When buying a hard disk drive most users are only concerned with the drive’s capacity. Should you also care about performance? We compared the performance of nine 320 GB SATA-300 hard disk drive models from Seagate, Samsung, Western Digital and Hitachi. Is there a big performance difference among them? Is it worthwhile to pay a little bit more and get a drive with a bigger buffer? If so, which is the fastest 320 GB in the market? Check it out!
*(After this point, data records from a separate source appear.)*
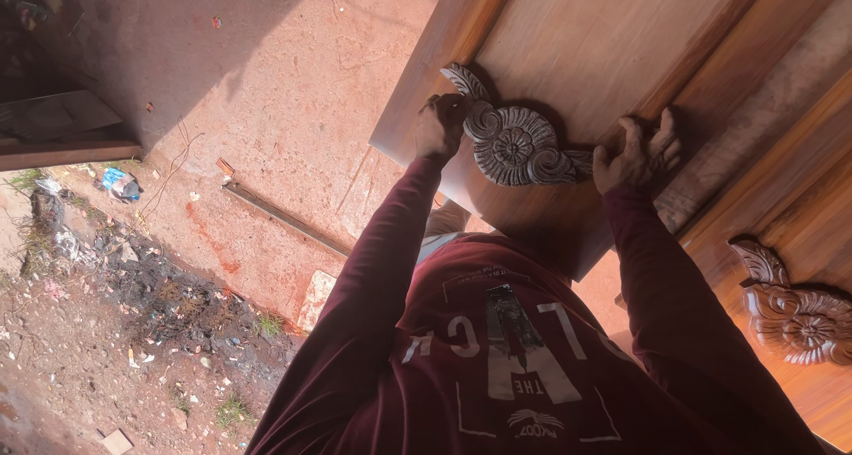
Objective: The person picks up a sanding block and smooths the surface of a wooden door panel, focusing on the carved floral details. They move around the panel to sand different sections, including the edges and the central carving, before walking away.
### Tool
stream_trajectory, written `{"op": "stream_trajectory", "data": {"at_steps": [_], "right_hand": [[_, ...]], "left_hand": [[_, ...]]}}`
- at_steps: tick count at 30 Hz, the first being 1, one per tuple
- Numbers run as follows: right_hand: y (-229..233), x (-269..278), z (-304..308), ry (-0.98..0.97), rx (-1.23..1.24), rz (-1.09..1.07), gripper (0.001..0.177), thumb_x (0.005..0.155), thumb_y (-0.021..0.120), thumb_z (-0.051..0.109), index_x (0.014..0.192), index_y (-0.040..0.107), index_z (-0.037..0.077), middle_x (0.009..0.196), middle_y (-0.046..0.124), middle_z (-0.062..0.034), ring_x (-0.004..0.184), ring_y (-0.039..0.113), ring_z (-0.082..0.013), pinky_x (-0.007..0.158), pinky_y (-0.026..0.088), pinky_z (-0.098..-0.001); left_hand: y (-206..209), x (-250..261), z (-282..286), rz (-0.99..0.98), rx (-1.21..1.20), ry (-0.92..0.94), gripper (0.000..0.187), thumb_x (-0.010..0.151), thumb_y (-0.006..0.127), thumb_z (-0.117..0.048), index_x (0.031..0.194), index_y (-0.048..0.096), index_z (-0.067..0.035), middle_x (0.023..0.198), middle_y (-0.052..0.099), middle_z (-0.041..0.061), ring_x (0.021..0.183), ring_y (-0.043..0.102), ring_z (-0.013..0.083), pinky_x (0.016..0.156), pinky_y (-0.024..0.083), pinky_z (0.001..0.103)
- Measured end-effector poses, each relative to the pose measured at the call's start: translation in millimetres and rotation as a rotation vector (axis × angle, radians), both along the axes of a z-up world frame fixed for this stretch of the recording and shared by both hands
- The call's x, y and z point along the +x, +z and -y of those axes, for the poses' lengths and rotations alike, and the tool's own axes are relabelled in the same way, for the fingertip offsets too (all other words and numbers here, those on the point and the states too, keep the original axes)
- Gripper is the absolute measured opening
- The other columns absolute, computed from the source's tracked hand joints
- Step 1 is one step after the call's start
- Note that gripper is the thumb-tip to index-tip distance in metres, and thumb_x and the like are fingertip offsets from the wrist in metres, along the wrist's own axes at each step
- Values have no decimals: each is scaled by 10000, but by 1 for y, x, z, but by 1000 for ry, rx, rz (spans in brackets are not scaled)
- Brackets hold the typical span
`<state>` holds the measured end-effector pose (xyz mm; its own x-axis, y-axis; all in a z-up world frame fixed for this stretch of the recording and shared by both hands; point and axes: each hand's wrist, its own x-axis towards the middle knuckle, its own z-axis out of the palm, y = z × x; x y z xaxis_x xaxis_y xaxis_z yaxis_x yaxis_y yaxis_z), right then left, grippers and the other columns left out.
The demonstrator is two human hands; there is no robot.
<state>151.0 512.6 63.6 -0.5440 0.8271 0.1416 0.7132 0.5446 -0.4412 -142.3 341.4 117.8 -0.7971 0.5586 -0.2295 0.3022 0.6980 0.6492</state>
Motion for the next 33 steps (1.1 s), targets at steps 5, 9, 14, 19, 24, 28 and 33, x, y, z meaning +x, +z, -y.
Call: {"op": "stream_trajectory", "data": {"at_steps": [5,9,14,19,24,28,33], "right_hand": [[-8,2,-3,7,-2,8,550,735,943,202,1214,676,237,1662,318,-199,1409,384,-421,1079,369,-565],[-7,3,-1,13,18,-1,532,721,916,182,1195,678,230,1665,326,-201,1406,395,-421,1094,370,-564],[-5,2,-2,8,0,-18,488,726,906,189,1160,684,224,1661,337,-209,1386,411,-427,1078,369,-568],[-9,2,-3,26,49,-32,484,729,907,192,1157,684,229,1658,336,-200,1395,408,-428,1095,371,-566],[-8,4,-2,15,-13,-14,504,723,895,178,1173,671,226,1660,337,-221,1381,412,-438,1073,368,-573],[-10,5,-3,40,40,-38,518,746,910,201,1206,673,217,1612,333,-203,1409,396,-432,1114,356,-567],[-12,1,-3,-9,8,6,486,718,916,203,1141,679,235,1664,337,-200,1387,406,-412,1080,359,-550]], "left_hand": [[-5,6,-1,-133,8,-89,254,908,684,-361,1025,801,-169,1017,713,154,944,694,374,807,545,472],[-6,8,9,-130,-46,-178,238,954,660,-352,1007,789,-159,1009,706,162,946,692,384,825,542,486],[3,14,9,-120,33,-151,256,944,642,-339,1056,779,-153,994,701,172,941,687,393,818,543,487],[3,2,-5,-107,18,-197,239,899,666,-321,1006,807,-161,978,729,184,904,710,389,792,554,483],[-7,23,0,-105,-68,-87,263,923,694,-354,919,826,-126,923,766,179,862,724,378,781,567,461],[-17,32,10,594,-73,45,288,877,757,-315,1047,817,-90,793,737,189,606,648,236,538,516,388],[-13,3,18,452,248,305,382,874,746,-339,1073,786,-15,818,756,74,535,641,118,493,514,287]]}}
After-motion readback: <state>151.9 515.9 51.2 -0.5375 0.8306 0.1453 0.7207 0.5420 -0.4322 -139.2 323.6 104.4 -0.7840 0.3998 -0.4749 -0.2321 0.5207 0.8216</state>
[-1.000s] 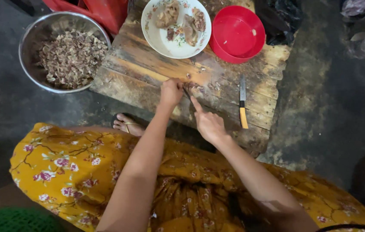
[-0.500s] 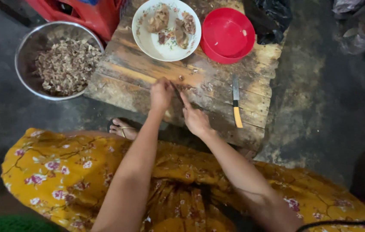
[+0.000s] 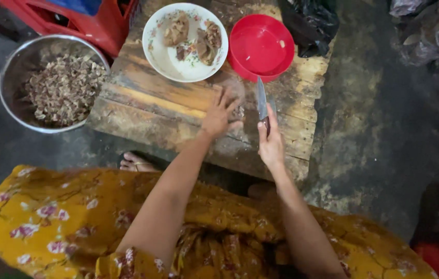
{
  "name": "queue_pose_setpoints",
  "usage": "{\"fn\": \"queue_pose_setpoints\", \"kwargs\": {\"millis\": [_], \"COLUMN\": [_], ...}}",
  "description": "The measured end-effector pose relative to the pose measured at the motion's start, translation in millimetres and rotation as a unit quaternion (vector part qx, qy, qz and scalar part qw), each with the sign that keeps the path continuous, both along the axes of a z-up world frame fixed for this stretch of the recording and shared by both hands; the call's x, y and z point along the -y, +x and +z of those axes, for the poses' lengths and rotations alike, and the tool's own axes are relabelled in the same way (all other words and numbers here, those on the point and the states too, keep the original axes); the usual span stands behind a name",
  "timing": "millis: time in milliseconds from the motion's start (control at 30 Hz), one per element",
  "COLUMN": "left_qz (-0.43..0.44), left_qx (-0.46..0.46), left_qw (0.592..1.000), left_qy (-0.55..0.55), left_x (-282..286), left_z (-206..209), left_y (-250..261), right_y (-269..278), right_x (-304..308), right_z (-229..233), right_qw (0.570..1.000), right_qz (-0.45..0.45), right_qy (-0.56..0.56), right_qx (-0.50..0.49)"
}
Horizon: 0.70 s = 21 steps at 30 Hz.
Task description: The person cuts pieces of meat on a wooden board using a knife, occasionally moving the meat between a white plate and the board by hand. They place the smaller cut pieces into a large metal bowl and a red plastic bowl.
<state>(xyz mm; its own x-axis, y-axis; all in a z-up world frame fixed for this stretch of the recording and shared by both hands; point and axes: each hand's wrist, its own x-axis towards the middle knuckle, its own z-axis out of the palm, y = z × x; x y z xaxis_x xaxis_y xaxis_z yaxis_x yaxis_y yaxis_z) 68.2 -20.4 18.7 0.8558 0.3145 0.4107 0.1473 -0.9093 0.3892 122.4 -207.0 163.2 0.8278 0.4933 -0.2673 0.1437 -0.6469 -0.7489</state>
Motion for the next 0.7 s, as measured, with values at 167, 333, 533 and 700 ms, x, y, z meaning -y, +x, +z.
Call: {"fn": "queue_pose_setpoints", "kwargs": {"millis": [167, 333, 533, 700], "left_qz": [-0.046, 0.037, 0.164, 0.146], "left_qx": [0.031, 0.084, 0.083, -0.007], "left_qw": [0.998, 0.990, 0.975, 0.987], "left_qy": [-0.022, -0.110, -0.122, -0.067], "left_x": [-5.0, -19.5, -66.2, -68.7], "left_z": [0.8, 18.7, -25.2, -34.8], "left_y": [9.9, -11.7, -19.2, -2.0], "right_y": [38.0, 73.0, 63.6, 49.5], "right_x": [-4.7, -27.9, -34.9, -9.5], "right_z": [-41.7, -76.9, -88.6, -72.5], "right_qw": [0.960, 0.946, 0.916, 0.934], "right_qz": [0.133, 0.173, 0.257, 0.267], "right_qy": [0.027, -0.167, -0.170, -0.053], "right_qx": [0.246, 0.216, 0.256, 0.231]}}
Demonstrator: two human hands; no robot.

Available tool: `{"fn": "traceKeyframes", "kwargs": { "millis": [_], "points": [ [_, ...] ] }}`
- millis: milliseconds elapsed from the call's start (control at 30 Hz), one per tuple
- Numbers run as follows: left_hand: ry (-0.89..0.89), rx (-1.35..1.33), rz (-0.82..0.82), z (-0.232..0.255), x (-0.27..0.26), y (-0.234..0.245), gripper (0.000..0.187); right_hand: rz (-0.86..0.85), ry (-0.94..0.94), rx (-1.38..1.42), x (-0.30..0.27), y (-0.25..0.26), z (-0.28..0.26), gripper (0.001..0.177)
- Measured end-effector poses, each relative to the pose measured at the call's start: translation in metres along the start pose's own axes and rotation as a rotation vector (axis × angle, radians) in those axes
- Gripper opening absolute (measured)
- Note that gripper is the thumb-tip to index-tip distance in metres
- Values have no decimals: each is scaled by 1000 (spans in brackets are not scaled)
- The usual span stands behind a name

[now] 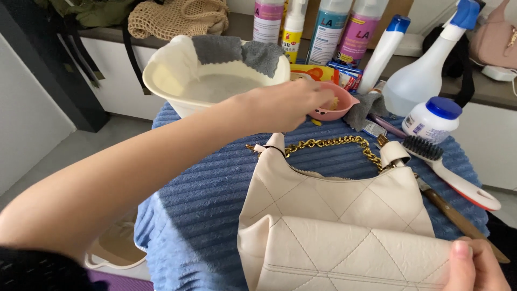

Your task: Cleaning a white leather handbag using cleaning solutions, a small applicator, and a brush.

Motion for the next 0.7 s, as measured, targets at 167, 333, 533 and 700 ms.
{"fn": "traceKeyframes", "kwargs": {
  "millis": [167, 333, 533, 700],
  "points": [
    [88, 37, -167, -12, 31, -31, 60, -27, 37, 45, 4, 0, 13, 43],
    [27, 196, -231, -17, 35, -59, 85, -29, 6, 112, 4, -1, 11, 42],
    [-14, 379, -94, -8, 15, -62, 83, -40, 37, 148, 4, -2, 12, 41],
    [29, 268, -169, -12, 14, -59, 75, -21, 27, 69, 1, 0, 11, 43]
  ]
}}
Point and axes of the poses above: each hand's wrist, its own x-axis towards the middle knuckle, its own y-axis out of the back of the hand, z = x × y, the point moved 2 cm from there along x, towards the middle knuckle, and after that the axes turned 1 degree about -y, right-handed, at the moved point
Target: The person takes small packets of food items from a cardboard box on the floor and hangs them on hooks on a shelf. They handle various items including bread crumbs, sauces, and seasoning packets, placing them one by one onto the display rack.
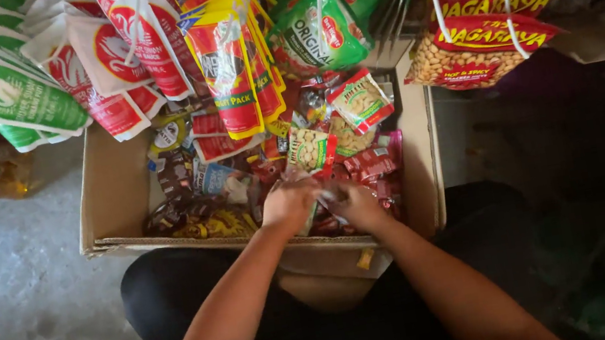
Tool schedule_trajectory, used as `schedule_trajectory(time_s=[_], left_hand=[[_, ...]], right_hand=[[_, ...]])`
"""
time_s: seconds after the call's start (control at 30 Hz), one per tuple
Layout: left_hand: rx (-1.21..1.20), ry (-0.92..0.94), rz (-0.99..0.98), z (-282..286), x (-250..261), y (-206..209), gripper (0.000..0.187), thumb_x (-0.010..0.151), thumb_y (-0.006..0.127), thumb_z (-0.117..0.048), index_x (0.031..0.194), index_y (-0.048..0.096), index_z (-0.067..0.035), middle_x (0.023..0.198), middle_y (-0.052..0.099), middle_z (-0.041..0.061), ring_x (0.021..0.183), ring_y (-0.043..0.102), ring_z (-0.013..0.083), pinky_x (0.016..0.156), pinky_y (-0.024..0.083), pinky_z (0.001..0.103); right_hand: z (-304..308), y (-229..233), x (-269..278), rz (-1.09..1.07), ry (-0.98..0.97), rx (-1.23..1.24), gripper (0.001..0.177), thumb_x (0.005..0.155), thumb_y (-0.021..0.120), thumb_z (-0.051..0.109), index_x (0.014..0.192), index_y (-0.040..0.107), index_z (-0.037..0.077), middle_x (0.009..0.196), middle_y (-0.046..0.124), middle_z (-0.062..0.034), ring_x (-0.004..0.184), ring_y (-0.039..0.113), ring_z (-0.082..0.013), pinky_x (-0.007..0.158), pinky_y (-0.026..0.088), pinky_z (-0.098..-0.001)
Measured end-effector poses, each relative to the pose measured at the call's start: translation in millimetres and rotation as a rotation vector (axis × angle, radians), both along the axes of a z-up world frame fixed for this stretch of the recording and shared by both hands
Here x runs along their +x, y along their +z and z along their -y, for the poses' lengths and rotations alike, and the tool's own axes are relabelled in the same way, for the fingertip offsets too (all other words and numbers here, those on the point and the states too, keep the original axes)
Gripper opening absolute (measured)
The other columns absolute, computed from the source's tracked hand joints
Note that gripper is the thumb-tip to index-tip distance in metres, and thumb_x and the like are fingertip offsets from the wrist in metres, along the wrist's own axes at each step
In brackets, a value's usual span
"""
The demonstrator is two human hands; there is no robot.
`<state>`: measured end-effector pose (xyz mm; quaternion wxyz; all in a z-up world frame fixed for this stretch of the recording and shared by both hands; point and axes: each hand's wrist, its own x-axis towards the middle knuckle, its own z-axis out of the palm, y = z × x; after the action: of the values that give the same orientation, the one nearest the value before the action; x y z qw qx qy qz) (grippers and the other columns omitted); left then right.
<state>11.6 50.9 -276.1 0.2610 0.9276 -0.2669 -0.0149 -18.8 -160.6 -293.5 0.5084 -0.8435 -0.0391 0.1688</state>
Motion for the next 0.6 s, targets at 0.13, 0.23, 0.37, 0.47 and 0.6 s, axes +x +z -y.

320 GB Hard Disk Drive Round-Up
click to enlarge
Figure 1: The tested hard disk drives.

We tried to include on this review all 320 GB hard disk drives we could find on the US market. Below you can see a table comparing the main specs for all nine drives included in our round-up. Eight of them rotate at 7,200 rpm – the exception is Western Digital VelociRaptor, which is a 10,000 rpm model – and provide only a SATA power connector, except Hitachi Deskstar T7K500, which was the only model also providing a standard 4-pin peripheral power connector. VelociRaptor is also the only disk that doesn’t have a nominal capacity of 320 GB but 300 GB. Since this disk is supposedly the fastest hard disk drive around, we decided to include it on this round-up. Speaking of which, we have already posted an individual review for Western Digital VelociRaptor, where we compared its performance against two Seagate Barracuda 7200.10 160 GB in RAID0.

All 320 GB models we tested have a real capacity of 298.09 GB (625,142,448 sectors), with VelociRaptor 300 GB having a real capacity of 279.46 GB (586,072,368 sectors). As you may be aware, the capacity advertised by hard disk drive manufacturers isn’t the real drive capacity. Read our Hard Disk Drives Capacity Limits tutorial for further information on this subject.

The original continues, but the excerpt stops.